Repeat the entries exactly as they stand.

Data listing Start Marker

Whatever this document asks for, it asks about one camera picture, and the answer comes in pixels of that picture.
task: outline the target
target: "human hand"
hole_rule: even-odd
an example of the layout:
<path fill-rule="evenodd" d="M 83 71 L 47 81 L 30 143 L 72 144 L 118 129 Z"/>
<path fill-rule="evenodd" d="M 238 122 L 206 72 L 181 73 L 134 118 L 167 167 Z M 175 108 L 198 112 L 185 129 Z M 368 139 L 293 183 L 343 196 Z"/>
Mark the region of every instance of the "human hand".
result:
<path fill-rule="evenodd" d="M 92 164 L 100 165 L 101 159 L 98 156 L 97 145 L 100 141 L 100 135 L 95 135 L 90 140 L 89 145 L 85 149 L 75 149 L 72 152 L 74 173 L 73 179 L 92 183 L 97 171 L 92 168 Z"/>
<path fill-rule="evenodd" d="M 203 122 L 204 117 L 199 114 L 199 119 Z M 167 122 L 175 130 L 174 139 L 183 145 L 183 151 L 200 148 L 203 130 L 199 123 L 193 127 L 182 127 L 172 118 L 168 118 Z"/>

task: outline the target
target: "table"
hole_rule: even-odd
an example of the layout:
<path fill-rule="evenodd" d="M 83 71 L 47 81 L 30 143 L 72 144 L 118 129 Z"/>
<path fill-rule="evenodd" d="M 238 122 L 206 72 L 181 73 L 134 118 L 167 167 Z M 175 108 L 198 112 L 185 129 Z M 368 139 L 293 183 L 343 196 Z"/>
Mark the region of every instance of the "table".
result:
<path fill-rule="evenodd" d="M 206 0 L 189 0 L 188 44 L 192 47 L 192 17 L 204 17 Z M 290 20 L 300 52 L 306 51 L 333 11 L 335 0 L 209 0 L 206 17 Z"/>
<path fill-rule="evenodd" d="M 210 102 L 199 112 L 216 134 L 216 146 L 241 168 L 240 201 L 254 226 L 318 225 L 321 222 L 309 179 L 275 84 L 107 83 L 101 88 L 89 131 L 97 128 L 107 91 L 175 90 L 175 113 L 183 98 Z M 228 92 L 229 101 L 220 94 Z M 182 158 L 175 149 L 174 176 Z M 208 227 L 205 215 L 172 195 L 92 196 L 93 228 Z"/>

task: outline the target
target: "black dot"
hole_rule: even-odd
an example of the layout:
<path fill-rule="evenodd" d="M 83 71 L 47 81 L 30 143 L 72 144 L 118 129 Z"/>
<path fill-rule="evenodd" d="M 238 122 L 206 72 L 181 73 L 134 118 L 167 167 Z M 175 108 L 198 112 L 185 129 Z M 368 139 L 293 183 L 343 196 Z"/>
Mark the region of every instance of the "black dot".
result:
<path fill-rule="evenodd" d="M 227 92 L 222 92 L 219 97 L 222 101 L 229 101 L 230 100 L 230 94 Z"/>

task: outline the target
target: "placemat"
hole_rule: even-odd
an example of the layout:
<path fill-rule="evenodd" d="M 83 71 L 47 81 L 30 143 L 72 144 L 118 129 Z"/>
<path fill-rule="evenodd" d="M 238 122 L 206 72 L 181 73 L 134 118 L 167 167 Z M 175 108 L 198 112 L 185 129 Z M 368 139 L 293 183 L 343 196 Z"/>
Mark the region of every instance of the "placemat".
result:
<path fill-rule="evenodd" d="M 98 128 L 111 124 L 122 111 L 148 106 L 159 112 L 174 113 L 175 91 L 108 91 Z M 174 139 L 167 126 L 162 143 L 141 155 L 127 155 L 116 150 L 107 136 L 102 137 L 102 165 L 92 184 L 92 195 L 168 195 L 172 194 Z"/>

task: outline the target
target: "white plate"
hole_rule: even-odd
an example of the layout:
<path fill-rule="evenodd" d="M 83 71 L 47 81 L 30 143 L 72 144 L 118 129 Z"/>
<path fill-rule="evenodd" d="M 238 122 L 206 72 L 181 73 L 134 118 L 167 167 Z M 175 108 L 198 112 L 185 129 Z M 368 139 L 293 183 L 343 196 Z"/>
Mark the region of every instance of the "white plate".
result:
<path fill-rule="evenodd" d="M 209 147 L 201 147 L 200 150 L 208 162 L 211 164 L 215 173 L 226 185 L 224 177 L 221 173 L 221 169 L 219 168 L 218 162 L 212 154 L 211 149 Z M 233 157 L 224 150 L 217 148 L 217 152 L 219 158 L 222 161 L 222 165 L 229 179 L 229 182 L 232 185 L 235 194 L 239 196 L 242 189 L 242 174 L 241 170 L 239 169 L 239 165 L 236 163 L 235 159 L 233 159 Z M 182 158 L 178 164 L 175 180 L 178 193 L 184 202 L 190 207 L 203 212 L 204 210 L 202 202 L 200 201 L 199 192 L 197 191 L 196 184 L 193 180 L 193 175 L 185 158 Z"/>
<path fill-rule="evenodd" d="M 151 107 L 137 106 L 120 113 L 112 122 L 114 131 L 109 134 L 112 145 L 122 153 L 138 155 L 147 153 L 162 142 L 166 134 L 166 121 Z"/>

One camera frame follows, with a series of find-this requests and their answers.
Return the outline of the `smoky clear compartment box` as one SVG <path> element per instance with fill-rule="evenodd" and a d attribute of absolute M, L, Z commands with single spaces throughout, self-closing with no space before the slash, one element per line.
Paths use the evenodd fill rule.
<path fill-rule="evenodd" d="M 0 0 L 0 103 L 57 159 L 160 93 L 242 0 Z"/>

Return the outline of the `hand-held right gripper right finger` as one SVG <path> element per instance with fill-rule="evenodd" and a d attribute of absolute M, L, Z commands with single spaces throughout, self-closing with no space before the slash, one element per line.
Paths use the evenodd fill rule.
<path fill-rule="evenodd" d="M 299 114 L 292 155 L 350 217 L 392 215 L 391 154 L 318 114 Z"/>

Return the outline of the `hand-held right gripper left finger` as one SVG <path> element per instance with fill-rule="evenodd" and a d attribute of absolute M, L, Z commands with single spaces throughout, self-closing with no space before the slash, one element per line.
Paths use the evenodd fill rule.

Data listing End Marker

— Answer space —
Whatever this document asks for, it asks about one camera picture, and the answer comes in pixels of that picture.
task: outline the target
target: "human hand"
hole_rule: even-odd
an example of the layout:
<path fill-rule="evenodd" d="M 83 71 L 47 81 L 30 143 L 72 144 L 118 129 Z"/>
<path fill-rule="evenodd" d="M 238 122 L 206 72 L 181 73 L 134 118 L 167 167 Z M 175 108 L 198 112 L 185 129 Z M 368 139 L 293 183 L 343 196 Z"/>
Mark the region of every instance of the "human hand".
result:
<path fill-rule="evenodd" d="M 92 164 L 100 165 L 101 159 L 98 156 L 97 145 L 100 141 L 100 135 L 95 135 L 90 140 L 89 145 L 85 149 L 75 149 L 72 152 L 74 173 L 73 179 L 92 183 L 97 171 L 92 168 Z"/>
<path fill-rule="evenodd" d="M 203 122 L 204 117 L 199 114 L 199 119 Z M 167 122 L 175 130 L 174 139 L 183 145 L 183 151 L 200 148 L 203 130 L 199 123 L 193 127 L 182 127 L 172 118 L 168 118 Z"/>

task: outline the target
target: "table"
hole_rule: even-odd
an example of the layout:
<path fill-rule="evenodd" d="M 83 71 L 47 81 L 30 143 L 72 144 L 118 129 Z"/>
<path fill-rule="evenodd" d="M 238 122 L 206 72 L 181 73 L 134 118 L 167 167 Z M 175 108 L 198 112 L 185 129 Z M 368 139 L 293 183 L 343 196 Z"/>
Mark the region of every instance of the "table".
result:
<path fill-rule="evenodd" d="M 206 0 L 189 0 L 188 44 L 192 47 L 192 17 L 204 17 Z M 290 20 L 300 52 L 306 51 L 333 11 L 335 0 L 209 0 L 206 17 Z"/>
<path fill-rule="evenodd" d="M 210 102 L 199 112 L 216 134 L 216 146 L 241 168 L 240 201 L 254 226 L 318 225 L 321 222 L 309 179 L 275 84 L 107 83 L 101 88 L 89 131 L 97 128 L 107 91 L 175 90 L 175 113 L 183 98 Z M 228 92 L 229 101 L 220 94 Z M 182 158 L 175 149 L 174 176 Z M 208 227 L 205 215 L 172 195 L 92 196 L 93 228 Z"/>

task: outline the target
target: "black dot"
hole_rule: even-odd
an example of the layout:
<path fill-rule="evenodd" d="M 83 71 L 47 81 L 30 143 L 72 144 L 118 129 Z"/>
<path fill-rule="evenodd" d="M 238 122 L 206 72 L 181 73 L 134 118 L 167 167 Z M 175 108 L 198 112 L 185 129 Z M 368 139 L 293 183 L 343 196 Z"/>
Mark the region of every instance of the "black dot".
result:
<path fill-rule="evenodd" d="M 227 92 L 222 92 L 219 97 L 222 101 L 229 101 L 230 100 L 230 94 Z"/>

task: outline the target
target: "placemat"
hole_rule: even-odd
an example of the layout:
<path fill-rule="evenodd" d="M 83 71 L 47 81 L 30 143 L 72 144 L 118 129 Z"/>
<path fill-rule="evenodd" d="M 238 122 L 206 72 L 181 73 L 134 118 L 167 167 Z M 175 108 L 198 112 L 185 129 Z M 368 139 L 293 183 L 343 196 Z"/>
Mark the region of every instance of the "placemat".
result:
<path fill-rule="evenodd" d="M 98 128 L 111 124 L 122 111 L 148 106 L 159 112 L 174 113 L 175 91 L 108 91 Z M 174 139 L 167 126 L 162 143 L 141 155 L 127 155 L 116 150 L 107 136 L 102 137 L 102 165 L 92 184 L 92 195 L 168 195 L 172 194 Z"/>

task: outline the target
target: "white plate"
hole_rule: even-odd
an example of the layout:
<path fill-rule="evenodd" d="M 83 71 L 47 81 L 30 143 L 72 144 L 118 129 Z"/>
<path fill-rule="evenodd" d="M 238 122 L 206 72 L 181 73 L 134 118 L 167 167 Z M 175 108 L 198 112 L 185 129 Z M 368 139 L 293 183 L 343 196 Z"/>
Mark the region of every instance of the "white plate".
result:
<path fill-rule="evenodd" d="M 209 147 L 201 147 L 200 150 L 208 162 L 211 164 L 215 173 L 226 185 L 224 177 L 221 173 L 221 169 L 219 168 L 218 162 L 212 154 L 211 149 Z M 233 157 L 224 150 L 217 148 L 217 152 L 219 158 L 222 161 L 222 165 L 229 179 L 229 182 L 232 185 L 235 194 L 239 196 L 242 189 L 242 174 L 241 170 L 239 169 L 239 165 L 236 163 L 235 159 L 233 159 Z M 182 158 L 178 164 L 175 180 L 178 193 L 184 202 L 190 207 L 203 212 L 204 210 L 202 202 L 200 201 L 199 192 L 197 191 L 196 184 L 193 180 L 193 175 L 185 158 Z"/>
<path fill-rule="evenodd" d="M 151 107 L 137 106 L 120 113 L 112 122 L 114 131 L 109 134 L 112 145 L 122 153 L 138 155 L 147 153 L 162 142 L 166 134 L 166 121 Z"/>

One camera frame follows, with a series of find-this requests and their answers.
Return the outline of the `smoky clear compartment box` as one SVG <path> element per instance with fill-rule="evenodd" and a d attribute of absolute M, L, Z commands with single spaces throughout, self-closing with no space before the slash, one element per line.
Paths use the evenodd fill rule.
<path fill-rule="evenodd" d="M 0 0 L 0 103 L 57 159 L 160 93 L 242 0 Z"/>

Return the outline of the `hand-held right gripper right finger` as one SVG <path> element per instance with fill-rule="evenodd" and a d attribute of absolute M, L, Z commands with single spaces throughout, self-closing with no space before the slash, one element per line.
Paths use the evenodd fill rule.
<path fill-rule="evenodd" d="M 299 114 L 292 155 L 350 217 L 392 215 L 391 154 L 318 114 Z"/>

Return the outline of the `hand-held right gripper left finger` as one SVG <path> element per instance with fill-rule="evenodd" and a d attribute of absolute M, L, Z commands with single spaces throughout, self-closing with no space before the slash, one element per line.
Paths use the evenodd fill rule.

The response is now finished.